* _GIVEN ENTRIES_
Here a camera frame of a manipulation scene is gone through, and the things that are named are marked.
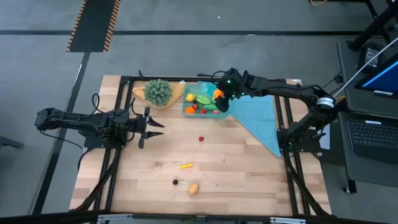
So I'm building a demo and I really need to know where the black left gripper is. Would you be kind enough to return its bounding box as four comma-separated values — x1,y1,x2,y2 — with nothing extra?
134,106,165,149

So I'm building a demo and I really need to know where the teal translucent tupperware container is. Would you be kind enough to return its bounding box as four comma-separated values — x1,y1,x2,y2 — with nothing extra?
182,82,231,119

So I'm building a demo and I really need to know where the light blue cloth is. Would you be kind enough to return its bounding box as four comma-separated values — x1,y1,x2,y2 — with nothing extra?
229,95,282,159

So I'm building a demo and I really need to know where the green potted plant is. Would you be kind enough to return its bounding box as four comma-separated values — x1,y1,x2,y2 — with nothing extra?
143,78,173,106

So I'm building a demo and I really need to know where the tan cloth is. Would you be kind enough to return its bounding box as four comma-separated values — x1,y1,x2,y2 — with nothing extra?
132,83,186,110

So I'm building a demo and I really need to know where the black orange-striped floor ramp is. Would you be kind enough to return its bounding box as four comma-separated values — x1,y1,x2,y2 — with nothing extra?
65,0,121,53

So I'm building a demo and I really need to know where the black chair leg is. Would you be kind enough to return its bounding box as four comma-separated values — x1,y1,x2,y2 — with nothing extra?
0,135,24,150

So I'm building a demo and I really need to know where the black desk caster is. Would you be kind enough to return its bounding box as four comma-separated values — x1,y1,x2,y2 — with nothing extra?
343,179,358,195

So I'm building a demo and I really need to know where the black laptop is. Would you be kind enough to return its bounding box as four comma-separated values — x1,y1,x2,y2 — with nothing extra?
338,111,398,166

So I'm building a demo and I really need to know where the black labelled power brick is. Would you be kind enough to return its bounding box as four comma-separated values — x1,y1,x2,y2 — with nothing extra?
357,42,386,73

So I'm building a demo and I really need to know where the monitor with blue screen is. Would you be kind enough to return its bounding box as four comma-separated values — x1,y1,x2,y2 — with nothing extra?
354,60,398,99

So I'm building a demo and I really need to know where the dark grey desk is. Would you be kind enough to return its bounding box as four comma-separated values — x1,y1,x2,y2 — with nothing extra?
337,40,398,187

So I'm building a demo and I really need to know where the black stand leg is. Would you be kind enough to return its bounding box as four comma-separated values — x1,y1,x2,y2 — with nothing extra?
346,0,398,52

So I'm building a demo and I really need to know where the black aluminium table frame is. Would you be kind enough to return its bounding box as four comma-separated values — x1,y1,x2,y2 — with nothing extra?
70,70,332,218

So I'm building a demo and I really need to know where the silver frame bracket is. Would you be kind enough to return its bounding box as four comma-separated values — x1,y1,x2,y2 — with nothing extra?
97,213,134,224
269,217,307,224

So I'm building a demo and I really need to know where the white cable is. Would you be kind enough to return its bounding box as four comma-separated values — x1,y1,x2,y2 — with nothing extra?
332,36,398,100

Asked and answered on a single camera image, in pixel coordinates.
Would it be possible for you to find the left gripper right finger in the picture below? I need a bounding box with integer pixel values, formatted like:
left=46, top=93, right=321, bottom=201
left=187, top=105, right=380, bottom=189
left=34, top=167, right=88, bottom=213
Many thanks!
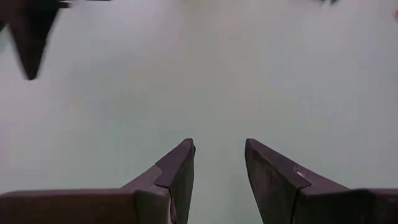
left=244, top=138, right=398, bottom=224

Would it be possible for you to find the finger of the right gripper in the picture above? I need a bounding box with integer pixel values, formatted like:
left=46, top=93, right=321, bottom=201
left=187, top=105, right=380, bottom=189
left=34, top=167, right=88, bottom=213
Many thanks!
left=0, top=0, right=62, bottom=81

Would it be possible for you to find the teal table mat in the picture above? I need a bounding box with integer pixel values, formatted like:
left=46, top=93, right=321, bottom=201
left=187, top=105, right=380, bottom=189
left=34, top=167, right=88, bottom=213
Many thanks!
left=0, top=0, right=398, bottom=224

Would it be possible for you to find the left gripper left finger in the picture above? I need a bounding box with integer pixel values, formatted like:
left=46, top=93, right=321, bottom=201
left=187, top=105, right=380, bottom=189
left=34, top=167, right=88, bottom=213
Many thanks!
left=0, top=138, right=197, bottom=224

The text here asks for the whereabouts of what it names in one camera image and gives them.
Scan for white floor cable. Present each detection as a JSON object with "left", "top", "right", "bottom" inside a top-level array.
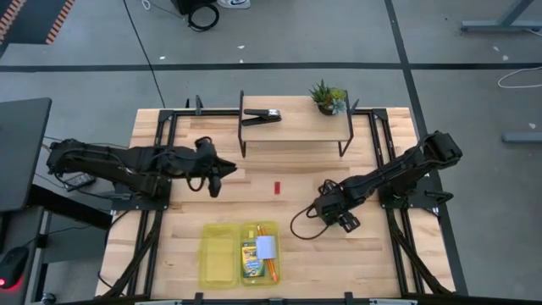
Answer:
[{"left": 497, "top": 65, "right": 542, "bottom": 90}]

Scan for short grey desk foot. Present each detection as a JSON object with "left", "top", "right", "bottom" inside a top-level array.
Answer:
[{"left": 502, "top": 131, "right": 542, "bottom": 144}]

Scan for black aluminium table frame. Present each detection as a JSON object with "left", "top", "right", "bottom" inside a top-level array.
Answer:
[{"left": 101, "top": 108, "right": 456, "bottom": 305}]

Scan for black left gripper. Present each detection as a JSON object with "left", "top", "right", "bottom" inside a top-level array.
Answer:
[{"left": 190, "top": 136, "right": 238, "bottom": 198}]

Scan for black computer mouse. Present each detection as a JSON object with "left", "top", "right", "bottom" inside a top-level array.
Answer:
[{"left": 0, "top": 246, "right": 30, "bottom": 290}]

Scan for small potted succulent plant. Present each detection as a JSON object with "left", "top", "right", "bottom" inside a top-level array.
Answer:
[{"left": 307, "top": 79, "right": 347, "bottom": 117}]

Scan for coiled black cable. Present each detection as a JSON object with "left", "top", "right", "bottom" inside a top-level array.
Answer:
[{"left": 187, "top": 3, "right": 221, "bottom": 33}]

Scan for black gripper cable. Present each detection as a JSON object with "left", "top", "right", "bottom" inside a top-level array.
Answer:
[
  {"left": 185, "top": 175, "right": 207, "bottom": 192},
  {"left": 290, "top": 179, "right": 340, "bottom": 241}
]

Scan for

* _ACTION ITEM_
Write out, from the lines above, only those from the line with "Scan for black left" to the line with "Scan for small", exactly as given, including the first and the last.

* _TASK RESULT_
Scan for black left gripper. Present each detection as a JSON object with "left", "top", "right", "bottom" inside a top-level array.
Answer:
[{"left": 190, "top": 136, "right": 238, "bottom": 198}]

Scan for black computer mouse. Present each detection as a JSON object with "left", "top", "right", "bottom" inside a top-level array.
Answer:
[{"left": 0, "top": 246, "right": 30, "bottom": 290}]

Scan for small potted succulent plant. Present each detection as a JSON object with "left", "top", "right", "bottom" inside a top-level array.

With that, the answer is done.